• TASK GOAL:
Write every line below out again, exactly as given, but leave out the pictures.

• INFORMATION SUPPLIED:
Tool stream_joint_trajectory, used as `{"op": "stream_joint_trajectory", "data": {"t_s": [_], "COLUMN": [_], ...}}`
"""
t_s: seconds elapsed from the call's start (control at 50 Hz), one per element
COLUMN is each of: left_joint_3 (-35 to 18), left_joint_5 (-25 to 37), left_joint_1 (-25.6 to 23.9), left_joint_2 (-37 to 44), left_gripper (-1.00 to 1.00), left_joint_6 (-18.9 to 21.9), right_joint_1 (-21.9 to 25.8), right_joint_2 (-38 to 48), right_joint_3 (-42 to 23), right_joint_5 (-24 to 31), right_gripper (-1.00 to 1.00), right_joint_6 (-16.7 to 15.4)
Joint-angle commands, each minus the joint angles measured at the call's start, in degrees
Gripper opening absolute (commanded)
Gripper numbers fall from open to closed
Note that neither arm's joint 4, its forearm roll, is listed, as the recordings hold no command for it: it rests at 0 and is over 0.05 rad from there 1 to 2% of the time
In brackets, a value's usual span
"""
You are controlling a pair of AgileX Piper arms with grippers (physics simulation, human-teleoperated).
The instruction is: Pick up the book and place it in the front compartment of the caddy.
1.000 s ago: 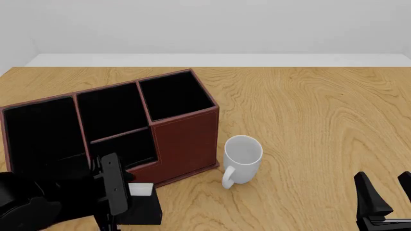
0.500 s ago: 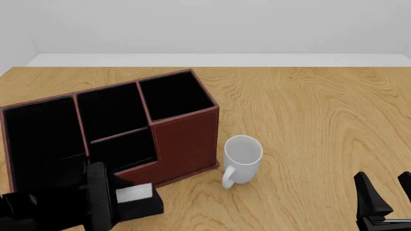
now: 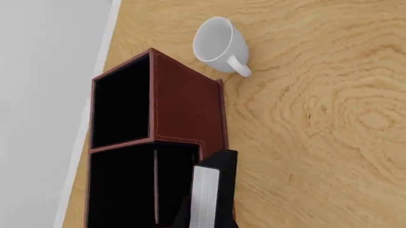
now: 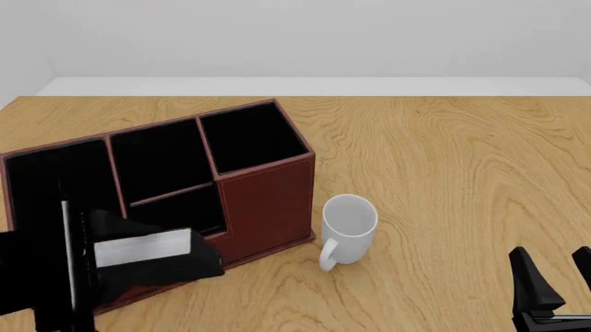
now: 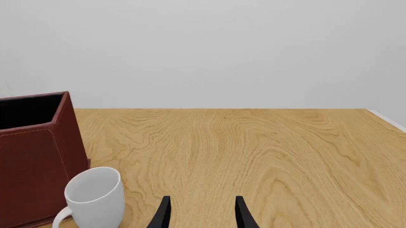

• ANSWER SPACE:
Tool stream_joint_trajectory, used as `{"op": "stream_joint_trajectory", "data": {"t_s": [_], "COLUMN": [_], ...}}`
"""
t_s: seconds elapsed from the call's start (control at 50 Hz), one per element
COLUMN is each of: left_joint_3 (-35 to 18), left_joint_5 (-25 to 37), left_joint_1 (-25.6 to 23.9), left_joint_2 (-37 to 44), left_gripper (-1.00 to 1.00), left_joint_6 (-18.9 to 21.9), right_joint_1 (-21.9 to 25.8), right_joint_2 (-38 to 48), right_joint_3 (-42 to 23), right_joint_5 (-24 to 31), right_gripper (-1.00 to 1.00), right_joint_6 (-16.7 to 15.4)
Joint-angle commands, each minus the joint angles measured at the call's start, in degrees
Gripper opening absolute (commanded)
Gripper numbers fall from open to closed
Note that neither arm's joint 4, its forearm roll, is listed, as the recordings hold no command for it: it rests at 0 and is over 0.05 rad from there 1 to 2% of the time
In brackets, a value's usual span
"""
You are controlling a pair of AgileX Piper arms with grippers (physics simulation, human-teleoperated).
The instruction is: Pick up the book and place it in the front compartment of the caddy.
1.000 s ago: 
0.500 s ago: 
now: 
now: 
now: 

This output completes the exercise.